Sustained visibility is the best type of visibility for any link. This may be obtained through sponsorships, partnerships, advertising purchases, or brand imprinting through the distribution of widgets and affiliate code (to mention a few examples). Of course, it’s easy to get into trouble with widgets and affiliate code branding (both of which are very old, spammed out ideas and only an amateur would consider using them as a primary means of obtaining links these days).

Links with sustained visibility should be constructed to create and support brand identity and value. If they are wasted on anchor text you sacrifice potential market leadership for potential search engine results improvement (which is not easy to maintain in a competitive query). When people equate the brand with the product or the service, you don’t need to compete for queries.

So the last set of link classifications looks like this:

  1. Brand identity (associating a brand with an individual or company)
  2. Brand support (associating a brand with a product or service)
  3. Advertising
  4. PageRank
  5. Anchor Text
  6. Crawling
  7. Hostile

Hostile links take on several forms and I am not simply referring to so-called Google bowling. If you watched the hostile campaigns several SEOs conducted against Ted Leonsis, Dave Pasternack, Jason Calacanis, and others last year, you saw some examples of hostile linking. The infamous “miserable failure” linking campaigns provide other examples of hostile linking.

Brand Identity and Brand Support links are the most important and valuable links to have. They have the most impact on document visibility and ultimately on your Internet marketing success. Brand-related links tend to be less transient, more trustworthy, and more consumer-oriented.
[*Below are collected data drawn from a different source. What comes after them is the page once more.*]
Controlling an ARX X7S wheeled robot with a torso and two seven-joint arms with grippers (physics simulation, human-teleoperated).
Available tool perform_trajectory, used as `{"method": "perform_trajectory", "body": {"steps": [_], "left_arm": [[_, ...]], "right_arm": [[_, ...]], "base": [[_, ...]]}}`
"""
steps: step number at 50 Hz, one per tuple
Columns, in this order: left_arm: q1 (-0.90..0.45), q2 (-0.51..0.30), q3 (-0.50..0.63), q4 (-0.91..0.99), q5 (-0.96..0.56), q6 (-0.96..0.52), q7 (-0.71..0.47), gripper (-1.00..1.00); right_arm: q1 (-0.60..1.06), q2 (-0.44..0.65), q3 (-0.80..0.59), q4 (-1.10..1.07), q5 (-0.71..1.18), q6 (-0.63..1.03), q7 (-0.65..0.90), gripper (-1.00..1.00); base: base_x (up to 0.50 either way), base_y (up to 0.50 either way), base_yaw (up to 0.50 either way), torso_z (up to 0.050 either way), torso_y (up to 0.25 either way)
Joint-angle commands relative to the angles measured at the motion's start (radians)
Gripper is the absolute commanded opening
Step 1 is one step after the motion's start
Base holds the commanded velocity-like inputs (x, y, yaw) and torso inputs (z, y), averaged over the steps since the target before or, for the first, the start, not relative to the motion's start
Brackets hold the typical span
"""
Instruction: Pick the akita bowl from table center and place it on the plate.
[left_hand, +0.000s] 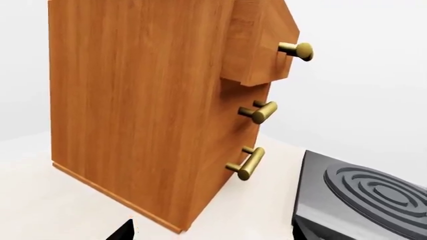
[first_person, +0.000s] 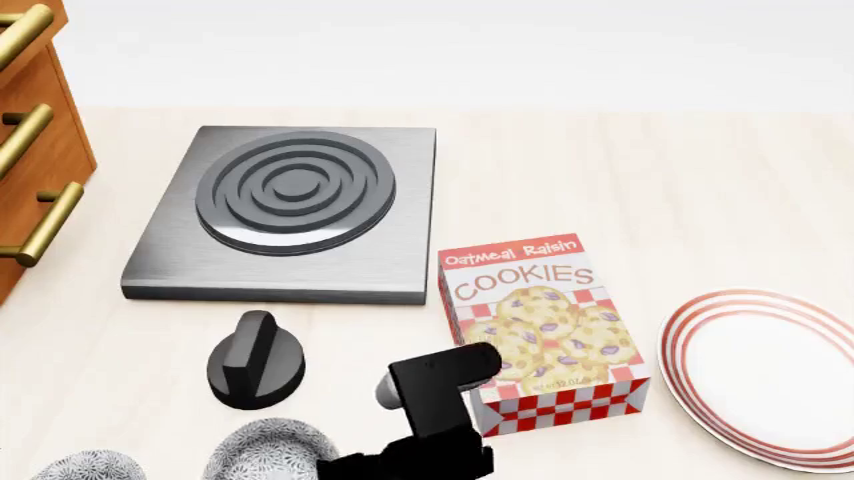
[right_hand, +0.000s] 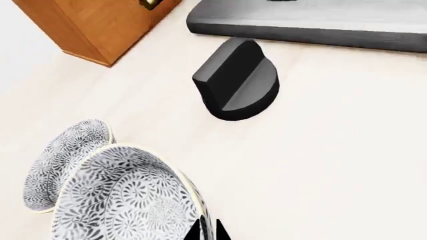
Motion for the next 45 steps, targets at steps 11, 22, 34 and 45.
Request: {"method": "perform_trajectory", "body": {"steps": [11,22,34,45], "left_arm": [[-0.017,-0.005,0.039,0.022,0.004,-0.022,-0.006,1.00],[-0.032,-0.009,0.060,0.022,0.008,-0.027,-0.006,1.00],[-0.035,-0.012,0.074,0.028,0.010,-0.032,-0.008,1.00],[-0.018,-0.012,0.076,0.033,0.006,-0.023,-0.008,1.00]], "right_arm": [[-0.100,0.195,0.238,-0.446,0.048,-0.087,0.214,-1.00],[-0.145,0.273,0.421,-0.585,0.121,-0.129,0.296,-1.00],[-0.151,0.363,0.510,-0.713,0.047,-0.163,0.387,-1.00],[-0.139,0.409,0.632,-0.745,0.085,-0.111,0.530,-1.00]], "base": [[0.00,0.00,0.00,0.000,0.000],[0.00,0.00,0.00,0.000,0.001],[0.00,0.00,0.00,0.000,0.000],[0.00,0.00,0.00,0.000,0.000]]}}
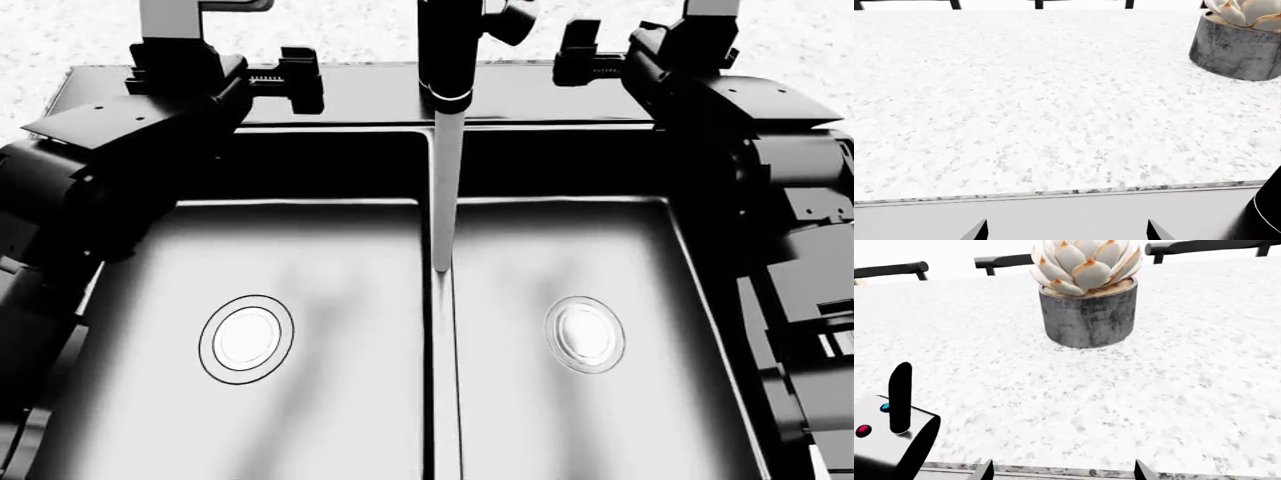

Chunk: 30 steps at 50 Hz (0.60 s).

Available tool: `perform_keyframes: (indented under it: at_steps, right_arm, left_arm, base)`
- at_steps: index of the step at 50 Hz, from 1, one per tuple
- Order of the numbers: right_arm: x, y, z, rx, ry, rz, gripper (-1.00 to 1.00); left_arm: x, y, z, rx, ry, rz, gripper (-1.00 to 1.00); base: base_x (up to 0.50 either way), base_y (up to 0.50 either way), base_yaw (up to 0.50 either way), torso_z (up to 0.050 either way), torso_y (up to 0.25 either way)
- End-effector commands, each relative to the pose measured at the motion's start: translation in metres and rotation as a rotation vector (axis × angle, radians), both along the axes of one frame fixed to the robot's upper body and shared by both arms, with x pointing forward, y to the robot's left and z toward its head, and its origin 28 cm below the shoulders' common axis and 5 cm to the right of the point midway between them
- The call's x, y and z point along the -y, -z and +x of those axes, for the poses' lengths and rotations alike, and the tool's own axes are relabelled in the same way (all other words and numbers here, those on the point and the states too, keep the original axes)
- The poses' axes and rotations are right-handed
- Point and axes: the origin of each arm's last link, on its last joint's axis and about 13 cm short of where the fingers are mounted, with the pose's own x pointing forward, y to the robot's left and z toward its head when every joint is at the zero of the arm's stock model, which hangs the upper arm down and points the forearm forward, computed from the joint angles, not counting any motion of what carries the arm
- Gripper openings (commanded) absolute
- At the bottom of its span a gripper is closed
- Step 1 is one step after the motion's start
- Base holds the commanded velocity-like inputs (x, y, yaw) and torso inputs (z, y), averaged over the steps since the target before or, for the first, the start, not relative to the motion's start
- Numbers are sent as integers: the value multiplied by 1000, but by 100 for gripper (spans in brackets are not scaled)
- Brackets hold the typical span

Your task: Pick the oranges and tangerines from the sink and place them in one bowl. Place the broccoli in the other bowl. Then turn off the sink faucet.

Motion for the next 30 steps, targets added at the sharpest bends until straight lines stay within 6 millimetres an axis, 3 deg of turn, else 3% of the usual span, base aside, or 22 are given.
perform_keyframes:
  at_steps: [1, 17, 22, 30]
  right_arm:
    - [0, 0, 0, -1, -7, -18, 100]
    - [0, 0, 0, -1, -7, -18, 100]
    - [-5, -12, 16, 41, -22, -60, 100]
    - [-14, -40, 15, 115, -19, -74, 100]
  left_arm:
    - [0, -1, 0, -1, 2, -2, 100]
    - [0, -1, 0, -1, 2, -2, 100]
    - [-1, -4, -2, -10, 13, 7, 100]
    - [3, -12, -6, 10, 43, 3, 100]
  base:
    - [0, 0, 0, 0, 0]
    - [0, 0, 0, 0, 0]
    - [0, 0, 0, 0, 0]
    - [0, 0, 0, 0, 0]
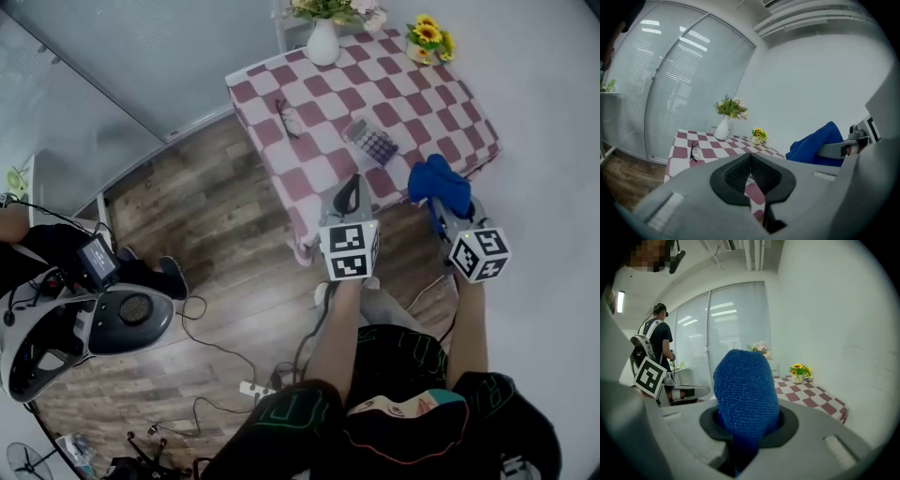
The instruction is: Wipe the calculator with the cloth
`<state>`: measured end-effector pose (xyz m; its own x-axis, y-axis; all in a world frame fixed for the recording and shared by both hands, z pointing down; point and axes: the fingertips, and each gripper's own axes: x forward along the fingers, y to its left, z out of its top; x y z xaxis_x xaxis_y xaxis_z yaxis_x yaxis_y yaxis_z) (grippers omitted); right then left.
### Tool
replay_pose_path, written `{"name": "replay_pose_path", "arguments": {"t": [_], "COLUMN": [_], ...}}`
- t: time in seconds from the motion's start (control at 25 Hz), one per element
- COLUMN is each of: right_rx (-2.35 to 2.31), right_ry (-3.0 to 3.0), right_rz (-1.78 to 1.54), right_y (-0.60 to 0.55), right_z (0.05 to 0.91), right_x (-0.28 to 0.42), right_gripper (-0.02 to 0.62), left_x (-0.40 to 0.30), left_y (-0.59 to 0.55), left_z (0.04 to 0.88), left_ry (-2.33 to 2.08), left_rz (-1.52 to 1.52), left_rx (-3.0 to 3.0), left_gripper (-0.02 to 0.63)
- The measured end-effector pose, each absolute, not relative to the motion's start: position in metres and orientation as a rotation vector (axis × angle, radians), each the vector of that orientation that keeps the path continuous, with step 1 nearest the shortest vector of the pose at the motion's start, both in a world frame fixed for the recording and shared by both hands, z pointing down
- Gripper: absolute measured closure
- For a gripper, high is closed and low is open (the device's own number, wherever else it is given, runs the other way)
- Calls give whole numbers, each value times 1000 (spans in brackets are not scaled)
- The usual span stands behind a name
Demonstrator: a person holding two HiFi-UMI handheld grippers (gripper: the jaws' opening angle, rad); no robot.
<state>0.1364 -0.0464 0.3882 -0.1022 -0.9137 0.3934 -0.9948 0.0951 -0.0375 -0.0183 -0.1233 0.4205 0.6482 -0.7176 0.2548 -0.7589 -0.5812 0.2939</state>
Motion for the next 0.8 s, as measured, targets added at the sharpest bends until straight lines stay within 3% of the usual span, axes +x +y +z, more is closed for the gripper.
{"name": "replay_pose_path", "arguments": {"t": [0.8], "right_rx": [1338], "right_ry": [-2437], "right_rz": [510], "right_y": [-256], "right_z": [449], "right_x": [156], "right_gripper": [494], "left_x": [41], "left_y": [-240], "left_z": [460], "left_ry": [-1522], "left_rz": [348], "left_rx": [2241], "left_gripper": [595]}}
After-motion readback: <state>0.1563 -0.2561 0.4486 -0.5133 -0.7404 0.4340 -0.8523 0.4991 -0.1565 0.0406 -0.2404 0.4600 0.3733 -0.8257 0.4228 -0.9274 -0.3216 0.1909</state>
Advertising links may be brand-related but most often they are product or service related. The difference lies in where the ad text places its emphasis: on the brand or on the product/service.

SEOs focus on PageRank and Anchor Text links. Good SEOs also place value on crawling links. But the best SEOs get the most bang for their buck and they don’t obsess over PageRank and Anchor Text.

Given a choice between a Brand link and a PageRank/Anchor Text link, you should ALWAYS go for the Brand link. As long as it creates visibility it will help with your search engine optimization down the line. Call that trickle-down SEO.